■ **What you should do**
Your task is to return the listing below word for word, without any of its images.

■ **Given material**

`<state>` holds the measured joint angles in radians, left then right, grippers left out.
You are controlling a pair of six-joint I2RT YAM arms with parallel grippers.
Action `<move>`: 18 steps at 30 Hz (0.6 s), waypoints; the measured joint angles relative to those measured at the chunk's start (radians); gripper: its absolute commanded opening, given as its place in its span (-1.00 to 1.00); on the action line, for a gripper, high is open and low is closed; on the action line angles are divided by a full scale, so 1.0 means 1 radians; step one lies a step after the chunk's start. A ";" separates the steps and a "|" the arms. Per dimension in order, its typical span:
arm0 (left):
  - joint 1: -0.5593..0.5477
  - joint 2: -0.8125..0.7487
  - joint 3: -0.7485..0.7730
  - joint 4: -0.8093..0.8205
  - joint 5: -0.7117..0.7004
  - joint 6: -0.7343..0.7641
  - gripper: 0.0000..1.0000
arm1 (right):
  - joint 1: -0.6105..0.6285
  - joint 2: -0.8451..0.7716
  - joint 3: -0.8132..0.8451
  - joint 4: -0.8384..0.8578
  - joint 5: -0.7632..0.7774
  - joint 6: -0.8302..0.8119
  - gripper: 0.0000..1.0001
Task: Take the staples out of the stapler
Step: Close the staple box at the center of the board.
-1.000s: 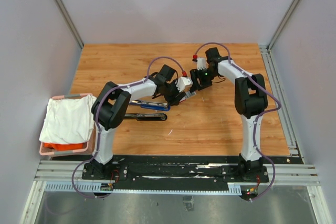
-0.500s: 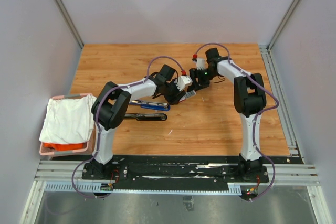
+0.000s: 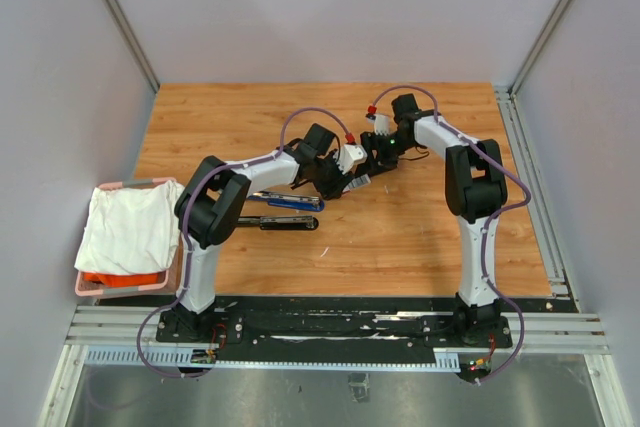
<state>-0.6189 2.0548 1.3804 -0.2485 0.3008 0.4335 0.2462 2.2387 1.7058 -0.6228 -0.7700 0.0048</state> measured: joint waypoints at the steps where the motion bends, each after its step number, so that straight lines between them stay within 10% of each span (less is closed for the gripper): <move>1: 0.000 0.000 -0.001 0.002 0.001 -0.002 0.00 | 0.000 0.000 0.000 0.000 -0.003 0.002 0.23; 18: 0.000 0.000 -0.006 0.012 0.006 -0.013 -0.10 | 0.000 0.002 -0.011 0.014 -0.030 0.022 0.23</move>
<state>-0.6193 2.0548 1.3743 -0.2367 0.3065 0.4210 0.2459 2.2410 1.6947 -0.6083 -0.8001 0.0269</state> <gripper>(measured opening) 0.457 0.615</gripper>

■ **Answer to this task**
`<state>` holds the measured joint angles in radians, left then right, grippers left out.
You are controlling a pair of six-joint I2RT YAM arms with parallel grippers.
Action `<move>`: 18 steps at 30 Hz (0.6 s), waypoints; the measured joint angles relative to those measured at the chunk's start (radians); gripper: its absolute commanded opening, given as its place in its span (-1.00 to 1.00); on the action line, for a gripper, high is open and low is closed; on the action line angles are divided by a full scale, so 1.0 means 1 radians; step one lies a step after the chunk's start. A ";" separates the steps and a "|" the arms. Per dimension in order, its typical span:
arm0 (left):
  - joint 1: -0.5593..0.5477
  - joint 2: -0.8125..0.7487
  - joint 3: -0.7485..0.7730
  - joint 4: -0.8093..0.8205
  - joint 5: -0.7117..0.7004
  - joint 6: -0.7343..0.7641
  - gripper: 0.0000..1.0000
arm1 (right):
  - joint 1: -0.6105..0.6285
  - joint 2: -0.8451..0.7716
  - joint 3: -0.8132..0.8451
  - joint 4: -0.8384..0.8578
  - joint 5: -0.7632..0.7774
  - joint 6: -0.8302..0.8119
  - gripper: 0.0000..1.0001
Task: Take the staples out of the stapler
Step: Close the staple box at the center of the board.
-1.000s: 
-0.500s: 
+0.000s: 
<state>-0.6189 2.0548 1.3804 -0.2485 0.3008 0.4335 0.2462 2.2387 1.7058 -0.6228 -0.7700 0.0048</state> measured: joint waypoints at the steps where the motion bends, each after its step number, so that straight lines between them stay within 10% of each span (less is closed for the gripper): <move>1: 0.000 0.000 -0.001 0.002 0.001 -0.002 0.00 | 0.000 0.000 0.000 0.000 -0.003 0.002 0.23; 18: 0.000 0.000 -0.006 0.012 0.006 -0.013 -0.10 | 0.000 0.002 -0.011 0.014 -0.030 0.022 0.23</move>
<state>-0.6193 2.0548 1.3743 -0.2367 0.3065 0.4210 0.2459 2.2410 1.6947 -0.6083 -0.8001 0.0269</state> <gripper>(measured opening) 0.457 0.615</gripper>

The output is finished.